From Act Two on, the production makes a complete turn-around, as the back scrim becomes a tornado’s sky, foreboding and infinite, and Cranko’s characteristically modernist aesthetic finally takes hold, replacing the traditional grandiose set with bleak minimalism. Swords clink to the beat of the music as Tybalt (Yury Yanowsky) kills Mercutio (Reyniers Reyes) and Romeo kills Tybalt. Both death scenes are heart-wrenching, reminding us that there are no clear victories and no concrete enemies in the world of Shakespeare. Equally as heart-wrenching is the scene in which Juliet consumes the Friar’s potion. Here, Cranko takes full liberty from the Bard and brings in eight ballerinas bearing white flowers. As they dance around Juliet’s bed, Prokofiev’s score adopts the innocent chimes of carousel music, serving as effective contrast with the subsequent discovery of Juliet’s body and Lady Capulet’s grief.
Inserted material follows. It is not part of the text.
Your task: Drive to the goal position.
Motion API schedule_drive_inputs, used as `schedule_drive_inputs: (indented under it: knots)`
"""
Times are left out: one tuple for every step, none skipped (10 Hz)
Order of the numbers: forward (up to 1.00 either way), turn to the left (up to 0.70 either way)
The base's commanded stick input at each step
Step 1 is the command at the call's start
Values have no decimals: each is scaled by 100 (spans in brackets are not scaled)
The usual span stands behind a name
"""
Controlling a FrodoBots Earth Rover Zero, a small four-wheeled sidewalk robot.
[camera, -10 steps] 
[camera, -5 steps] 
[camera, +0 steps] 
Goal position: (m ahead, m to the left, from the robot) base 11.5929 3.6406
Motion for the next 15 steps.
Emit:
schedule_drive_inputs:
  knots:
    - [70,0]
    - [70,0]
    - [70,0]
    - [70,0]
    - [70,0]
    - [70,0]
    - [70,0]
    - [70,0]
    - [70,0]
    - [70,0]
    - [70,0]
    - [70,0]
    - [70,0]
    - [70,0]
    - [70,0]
In the final scene, Cranko’s staging successfully rejuvenates an age-old ending to which modern audiences are inevitably desensitized. Rather than featuring two of the fastest, most un-thought-over suicides in history, the scene is drawn-out and painful, making it the most reverent of the Shakespearean tragedy in the ballet. When Juliet awakes to find her lover’s dead body beside her, she instinctively wraps her legs and arms around him and rocks him back and forth. Their bodies meld into one another, transcending the line between life and death, as she dances with his limp form. It’s as if her spirit dies at the sight of Romeo, and the knife is just an afterthought. The visceral nature of “Romeo and Juliet,” it turns out, transcends the spoken word and can be effectively expressed through the art of dance.

While the dancing often falls subject to the narrative, especially in the expository first act, the expressive quality of both the gothic and modern sets, the swelling, cinematic score, and Cranko’s choreography effectively revamp an age-old story.